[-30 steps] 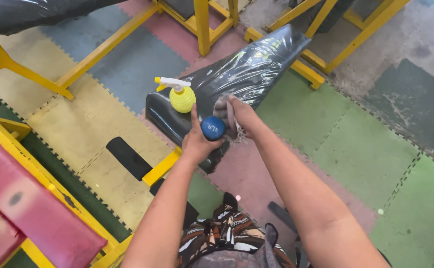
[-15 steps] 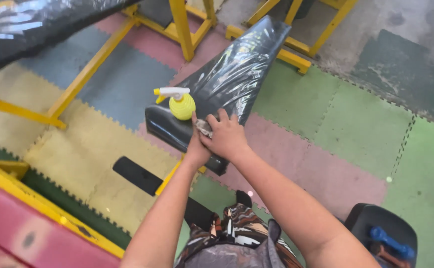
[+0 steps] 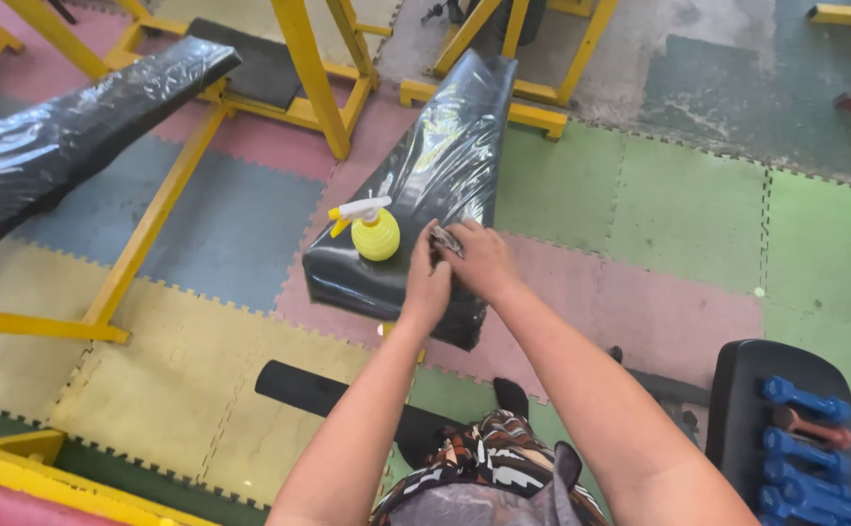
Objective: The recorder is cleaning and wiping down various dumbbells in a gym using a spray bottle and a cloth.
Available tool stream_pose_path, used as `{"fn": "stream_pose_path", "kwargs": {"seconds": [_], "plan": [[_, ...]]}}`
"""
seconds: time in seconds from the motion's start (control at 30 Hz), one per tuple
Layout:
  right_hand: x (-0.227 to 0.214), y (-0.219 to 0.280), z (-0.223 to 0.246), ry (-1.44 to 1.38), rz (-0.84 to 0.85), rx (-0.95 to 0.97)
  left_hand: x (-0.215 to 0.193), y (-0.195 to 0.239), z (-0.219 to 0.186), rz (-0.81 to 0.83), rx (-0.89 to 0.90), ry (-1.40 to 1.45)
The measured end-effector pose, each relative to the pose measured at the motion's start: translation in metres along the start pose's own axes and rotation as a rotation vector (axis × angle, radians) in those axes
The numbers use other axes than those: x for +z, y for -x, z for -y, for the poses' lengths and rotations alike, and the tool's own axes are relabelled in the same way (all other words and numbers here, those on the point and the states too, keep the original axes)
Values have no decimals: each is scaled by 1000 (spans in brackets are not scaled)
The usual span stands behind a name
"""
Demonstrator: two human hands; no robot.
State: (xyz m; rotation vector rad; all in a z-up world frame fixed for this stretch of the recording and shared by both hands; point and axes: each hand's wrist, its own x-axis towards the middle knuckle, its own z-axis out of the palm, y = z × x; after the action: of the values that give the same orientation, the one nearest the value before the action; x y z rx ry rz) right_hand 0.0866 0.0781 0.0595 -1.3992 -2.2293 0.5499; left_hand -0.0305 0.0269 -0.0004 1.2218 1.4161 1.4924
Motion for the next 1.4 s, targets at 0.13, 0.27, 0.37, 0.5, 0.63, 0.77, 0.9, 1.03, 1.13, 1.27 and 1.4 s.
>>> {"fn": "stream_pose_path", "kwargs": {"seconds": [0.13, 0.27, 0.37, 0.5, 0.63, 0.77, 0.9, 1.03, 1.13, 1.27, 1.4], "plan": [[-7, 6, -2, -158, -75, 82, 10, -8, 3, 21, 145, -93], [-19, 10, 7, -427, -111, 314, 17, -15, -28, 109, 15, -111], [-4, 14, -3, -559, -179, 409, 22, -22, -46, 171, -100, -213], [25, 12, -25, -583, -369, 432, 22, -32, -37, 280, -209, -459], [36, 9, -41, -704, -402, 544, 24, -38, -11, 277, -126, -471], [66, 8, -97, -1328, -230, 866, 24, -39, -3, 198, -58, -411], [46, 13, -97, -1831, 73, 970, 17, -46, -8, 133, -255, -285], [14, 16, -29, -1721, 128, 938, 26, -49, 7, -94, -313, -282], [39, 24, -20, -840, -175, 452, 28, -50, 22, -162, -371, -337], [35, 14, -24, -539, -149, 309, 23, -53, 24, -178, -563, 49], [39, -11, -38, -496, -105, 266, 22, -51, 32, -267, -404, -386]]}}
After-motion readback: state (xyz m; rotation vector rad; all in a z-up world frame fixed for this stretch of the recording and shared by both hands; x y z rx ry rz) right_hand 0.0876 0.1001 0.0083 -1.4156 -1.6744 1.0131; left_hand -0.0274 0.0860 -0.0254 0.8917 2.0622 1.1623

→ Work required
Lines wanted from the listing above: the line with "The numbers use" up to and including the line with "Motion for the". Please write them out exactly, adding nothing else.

→ Expected answer
The numbers use other axes than those: x for +z, y for -x, z for -y, for the poses' lengths and rotations alike, and the tool's own axes are relabelled in the same way (all other words and numbers here, those on the point and the states too, keep the original axes)
Values have no decimals: each is scaled by 1000 (spans in brackets are not scaled)
The usual span stands behind a name
"""
Demonstrator: two human hands; no robot.
State: (xyz m; rotation vector rad; all in a z-up world frame fixed for this stretch of the recording and shared by both hands; point and axes: each hand's wrist, its own x-axis towards the middle knuckle, its own z-axis out of the palm, y = z × x; after the action: of the values that give the same orientation, the one nearest the value before the action; x y z rx ry rz) right_hand 0.0866 0.0781 0.0595 -1.3992 -2.2293 0.5499; left_hand -0.0305 0.0269 -0.0004 1.2218 1.4161 1.4924
Motion for the next 1.4 s, targets at 0.13, 0.27, 0.37, 0.5, 0.63, 0.77, 0.9, 1.03, 1.13, 1.27 and 1.4 s.

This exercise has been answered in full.